GI: Staat darf hoheitlich gesammelte Daten nicht verkaufen

Die Gesellschaft für Informatik e.V. (GI) verurteilt die geplante Änderung des Meldegesetzes, die Ende Juni vom Bundestag beschlossen worden ist. Sollte die Änderung in Kraft treten, darf der Staat die von seinen Bürgern hoheitlich gesammelten Daten an Werbetreibende verkaufen, sofern der Bürger nicht explizit widerspricht. 

GI-Präsident Oliver Günther: „Wir fordern Bundesregierung und Bundesrat nachdrücklich auf, das Inkrafttreten dieser Gesetzesänderung zu verhindern. Es kann nicht angehen, dass der Staat die Daten seiner Bürger an kommerzielle Verwerter verkauft.“ 

„Wir fordern darüber hinaus, dass auch über die bislang geltende Widerspruchsregelung nachgedacht wird“, sagte Günther. Auf die vom Staat gesammelten Daten sollten prinzipiell nur staatliche Stellen Zugriff haben. 

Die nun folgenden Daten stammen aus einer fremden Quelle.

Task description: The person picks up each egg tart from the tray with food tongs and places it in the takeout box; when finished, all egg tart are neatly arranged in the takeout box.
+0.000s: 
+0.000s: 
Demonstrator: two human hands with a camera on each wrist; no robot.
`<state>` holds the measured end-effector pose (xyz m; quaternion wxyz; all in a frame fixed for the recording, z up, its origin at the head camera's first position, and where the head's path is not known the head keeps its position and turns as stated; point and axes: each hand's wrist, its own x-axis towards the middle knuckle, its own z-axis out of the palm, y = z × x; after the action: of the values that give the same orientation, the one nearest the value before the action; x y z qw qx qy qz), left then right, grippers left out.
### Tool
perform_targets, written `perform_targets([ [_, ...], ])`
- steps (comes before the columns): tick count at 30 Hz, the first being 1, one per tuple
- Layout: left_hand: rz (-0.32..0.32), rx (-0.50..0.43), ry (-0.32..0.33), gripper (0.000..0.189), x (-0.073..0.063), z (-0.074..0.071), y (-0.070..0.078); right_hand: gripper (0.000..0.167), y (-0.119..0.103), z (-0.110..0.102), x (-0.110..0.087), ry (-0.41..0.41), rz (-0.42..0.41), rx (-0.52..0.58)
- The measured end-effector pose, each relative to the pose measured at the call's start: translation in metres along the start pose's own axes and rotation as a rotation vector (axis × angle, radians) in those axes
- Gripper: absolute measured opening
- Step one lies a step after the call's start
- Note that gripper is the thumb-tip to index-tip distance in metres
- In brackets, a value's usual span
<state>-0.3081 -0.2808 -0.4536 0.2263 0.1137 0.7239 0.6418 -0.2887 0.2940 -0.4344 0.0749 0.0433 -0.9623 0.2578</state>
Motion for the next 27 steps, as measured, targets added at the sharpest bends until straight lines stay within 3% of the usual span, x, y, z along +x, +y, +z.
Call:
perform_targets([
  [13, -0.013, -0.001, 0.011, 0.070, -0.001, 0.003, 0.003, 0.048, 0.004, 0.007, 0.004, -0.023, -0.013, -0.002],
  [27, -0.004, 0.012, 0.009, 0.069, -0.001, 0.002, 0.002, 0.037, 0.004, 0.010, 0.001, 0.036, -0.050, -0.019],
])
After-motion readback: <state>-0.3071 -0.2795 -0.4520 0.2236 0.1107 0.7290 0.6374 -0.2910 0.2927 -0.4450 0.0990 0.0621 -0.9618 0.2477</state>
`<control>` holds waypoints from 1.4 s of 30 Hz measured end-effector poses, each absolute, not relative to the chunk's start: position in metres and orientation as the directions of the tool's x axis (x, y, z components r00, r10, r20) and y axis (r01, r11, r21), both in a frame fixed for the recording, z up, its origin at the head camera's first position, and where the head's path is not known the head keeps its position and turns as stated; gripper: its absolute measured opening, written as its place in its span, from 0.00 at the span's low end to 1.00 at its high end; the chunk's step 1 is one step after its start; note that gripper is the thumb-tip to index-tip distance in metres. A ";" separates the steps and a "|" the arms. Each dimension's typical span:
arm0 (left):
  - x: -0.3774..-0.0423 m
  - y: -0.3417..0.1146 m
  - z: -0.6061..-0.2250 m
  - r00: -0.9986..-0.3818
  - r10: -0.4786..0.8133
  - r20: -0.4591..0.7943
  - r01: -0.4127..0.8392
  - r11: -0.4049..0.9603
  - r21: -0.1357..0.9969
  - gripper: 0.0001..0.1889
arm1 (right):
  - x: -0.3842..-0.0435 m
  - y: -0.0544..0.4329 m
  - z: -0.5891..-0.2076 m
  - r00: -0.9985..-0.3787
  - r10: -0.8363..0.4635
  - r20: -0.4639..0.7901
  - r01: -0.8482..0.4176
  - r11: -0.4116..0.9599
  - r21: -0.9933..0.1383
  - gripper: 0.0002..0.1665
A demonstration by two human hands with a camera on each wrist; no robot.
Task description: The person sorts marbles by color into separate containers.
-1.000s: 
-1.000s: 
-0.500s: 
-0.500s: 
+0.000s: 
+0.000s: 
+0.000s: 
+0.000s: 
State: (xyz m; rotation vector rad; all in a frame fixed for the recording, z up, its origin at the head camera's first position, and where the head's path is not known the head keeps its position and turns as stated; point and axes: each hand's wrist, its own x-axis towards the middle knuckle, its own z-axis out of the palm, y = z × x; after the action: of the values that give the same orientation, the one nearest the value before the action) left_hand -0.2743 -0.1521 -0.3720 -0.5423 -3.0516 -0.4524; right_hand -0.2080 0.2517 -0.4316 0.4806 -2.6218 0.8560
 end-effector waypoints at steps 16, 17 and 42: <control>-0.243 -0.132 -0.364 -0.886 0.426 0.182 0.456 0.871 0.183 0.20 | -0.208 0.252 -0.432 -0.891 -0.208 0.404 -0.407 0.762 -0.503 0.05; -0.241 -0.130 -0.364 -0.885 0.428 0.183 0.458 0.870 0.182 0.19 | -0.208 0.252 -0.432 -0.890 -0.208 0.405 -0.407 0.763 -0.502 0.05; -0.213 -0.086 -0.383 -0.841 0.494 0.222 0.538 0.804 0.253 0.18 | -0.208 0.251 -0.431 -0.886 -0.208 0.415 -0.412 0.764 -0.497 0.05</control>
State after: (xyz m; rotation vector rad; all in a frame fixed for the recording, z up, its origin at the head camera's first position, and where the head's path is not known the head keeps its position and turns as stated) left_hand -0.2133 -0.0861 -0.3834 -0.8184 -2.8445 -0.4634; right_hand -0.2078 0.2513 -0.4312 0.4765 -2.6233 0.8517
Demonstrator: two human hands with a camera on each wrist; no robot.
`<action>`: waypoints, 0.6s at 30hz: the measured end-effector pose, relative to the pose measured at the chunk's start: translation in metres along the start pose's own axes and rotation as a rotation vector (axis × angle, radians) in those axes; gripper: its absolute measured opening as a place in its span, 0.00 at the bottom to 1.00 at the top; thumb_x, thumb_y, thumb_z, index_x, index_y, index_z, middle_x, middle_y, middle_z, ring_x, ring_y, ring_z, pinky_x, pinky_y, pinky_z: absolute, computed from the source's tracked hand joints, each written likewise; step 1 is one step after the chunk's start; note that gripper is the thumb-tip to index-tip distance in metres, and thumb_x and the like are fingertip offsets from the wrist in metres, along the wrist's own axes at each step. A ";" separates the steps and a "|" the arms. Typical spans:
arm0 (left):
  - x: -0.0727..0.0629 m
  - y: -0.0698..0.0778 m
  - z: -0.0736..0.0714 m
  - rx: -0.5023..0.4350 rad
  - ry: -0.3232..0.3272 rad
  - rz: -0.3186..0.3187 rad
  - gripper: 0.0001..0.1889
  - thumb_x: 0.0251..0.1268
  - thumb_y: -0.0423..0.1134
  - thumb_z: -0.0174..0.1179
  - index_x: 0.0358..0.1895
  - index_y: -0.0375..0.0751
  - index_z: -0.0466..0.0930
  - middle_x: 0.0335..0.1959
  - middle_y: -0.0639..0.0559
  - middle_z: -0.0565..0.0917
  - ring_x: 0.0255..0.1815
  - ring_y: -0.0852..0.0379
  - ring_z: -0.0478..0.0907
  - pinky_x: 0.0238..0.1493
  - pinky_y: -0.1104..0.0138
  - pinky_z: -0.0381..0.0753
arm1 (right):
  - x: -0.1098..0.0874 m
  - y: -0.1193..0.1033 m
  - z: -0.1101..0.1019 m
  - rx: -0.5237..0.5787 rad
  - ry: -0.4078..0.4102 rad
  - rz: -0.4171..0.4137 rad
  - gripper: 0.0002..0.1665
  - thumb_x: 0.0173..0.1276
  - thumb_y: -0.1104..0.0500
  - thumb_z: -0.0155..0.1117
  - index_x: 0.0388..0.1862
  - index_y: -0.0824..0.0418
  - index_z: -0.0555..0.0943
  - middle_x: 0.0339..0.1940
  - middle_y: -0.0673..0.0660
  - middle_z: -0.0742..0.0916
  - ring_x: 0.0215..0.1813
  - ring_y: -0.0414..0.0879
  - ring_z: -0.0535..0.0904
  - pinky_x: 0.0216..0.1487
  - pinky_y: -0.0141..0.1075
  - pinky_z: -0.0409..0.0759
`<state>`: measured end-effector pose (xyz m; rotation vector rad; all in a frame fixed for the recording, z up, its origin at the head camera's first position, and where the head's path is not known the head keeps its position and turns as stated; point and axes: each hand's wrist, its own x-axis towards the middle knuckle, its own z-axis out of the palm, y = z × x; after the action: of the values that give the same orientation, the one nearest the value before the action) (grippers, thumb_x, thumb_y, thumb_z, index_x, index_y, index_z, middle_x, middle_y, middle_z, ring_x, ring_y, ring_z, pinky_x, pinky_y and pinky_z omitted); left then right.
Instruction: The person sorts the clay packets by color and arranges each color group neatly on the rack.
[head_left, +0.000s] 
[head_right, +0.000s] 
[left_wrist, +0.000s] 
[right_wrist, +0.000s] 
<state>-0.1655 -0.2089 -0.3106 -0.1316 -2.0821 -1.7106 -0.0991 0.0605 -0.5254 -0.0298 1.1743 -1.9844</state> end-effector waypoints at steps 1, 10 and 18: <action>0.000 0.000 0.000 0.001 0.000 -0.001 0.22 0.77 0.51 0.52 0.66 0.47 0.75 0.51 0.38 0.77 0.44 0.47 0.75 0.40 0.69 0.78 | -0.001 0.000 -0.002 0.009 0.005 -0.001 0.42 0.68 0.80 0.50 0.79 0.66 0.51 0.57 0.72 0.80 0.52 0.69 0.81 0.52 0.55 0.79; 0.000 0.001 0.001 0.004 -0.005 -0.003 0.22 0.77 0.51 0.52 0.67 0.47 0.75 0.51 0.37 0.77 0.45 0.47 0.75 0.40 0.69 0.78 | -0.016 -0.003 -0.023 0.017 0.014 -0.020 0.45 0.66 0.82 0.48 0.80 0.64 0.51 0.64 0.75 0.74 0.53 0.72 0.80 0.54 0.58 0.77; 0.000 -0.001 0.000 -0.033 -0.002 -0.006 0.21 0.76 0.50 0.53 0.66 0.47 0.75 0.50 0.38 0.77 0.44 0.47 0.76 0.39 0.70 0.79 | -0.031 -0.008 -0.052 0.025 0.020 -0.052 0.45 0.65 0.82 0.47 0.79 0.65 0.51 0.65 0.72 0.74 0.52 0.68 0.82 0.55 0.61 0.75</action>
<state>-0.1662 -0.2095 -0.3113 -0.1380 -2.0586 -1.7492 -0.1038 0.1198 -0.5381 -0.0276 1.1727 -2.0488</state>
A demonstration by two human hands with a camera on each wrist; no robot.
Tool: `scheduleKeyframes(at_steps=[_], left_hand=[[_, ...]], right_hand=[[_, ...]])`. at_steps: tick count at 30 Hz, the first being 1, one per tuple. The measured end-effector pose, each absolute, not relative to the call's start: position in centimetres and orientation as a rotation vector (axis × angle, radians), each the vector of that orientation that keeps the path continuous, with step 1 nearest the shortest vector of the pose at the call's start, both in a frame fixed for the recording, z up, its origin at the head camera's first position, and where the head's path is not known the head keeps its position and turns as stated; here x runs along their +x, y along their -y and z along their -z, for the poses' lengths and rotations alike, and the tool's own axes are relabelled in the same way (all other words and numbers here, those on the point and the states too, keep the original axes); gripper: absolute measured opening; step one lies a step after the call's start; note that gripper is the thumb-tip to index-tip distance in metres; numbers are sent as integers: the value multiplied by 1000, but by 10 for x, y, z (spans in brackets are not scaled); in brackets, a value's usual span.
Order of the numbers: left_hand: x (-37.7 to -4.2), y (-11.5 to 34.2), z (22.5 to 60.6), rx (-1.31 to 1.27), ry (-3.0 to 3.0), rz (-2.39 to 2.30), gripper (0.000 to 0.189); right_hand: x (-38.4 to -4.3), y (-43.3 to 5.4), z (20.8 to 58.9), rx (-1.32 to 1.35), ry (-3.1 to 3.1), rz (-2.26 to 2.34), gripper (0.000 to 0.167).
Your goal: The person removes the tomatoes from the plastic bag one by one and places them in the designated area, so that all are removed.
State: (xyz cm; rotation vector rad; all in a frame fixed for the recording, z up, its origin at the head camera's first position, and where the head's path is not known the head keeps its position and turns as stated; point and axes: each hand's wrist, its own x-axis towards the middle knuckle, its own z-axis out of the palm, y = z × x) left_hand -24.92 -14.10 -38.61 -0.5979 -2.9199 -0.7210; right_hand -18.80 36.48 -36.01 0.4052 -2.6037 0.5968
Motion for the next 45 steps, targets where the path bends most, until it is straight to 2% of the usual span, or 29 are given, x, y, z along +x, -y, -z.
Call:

Die GI hatte bereits im Jahr 2006 aufs Schärfste gegen den geplanten Verkauf von Personalausweisdaten protestiert (Pressmitteilung vom 11. April 2006). Damals wurde darüber nachgedacht, die Kosten für den elektronischen Personalausweis durch den Verkauf der Bürgerdaten zu finanzieren. Entsprechende Pläne wurden schließlich eingestellt.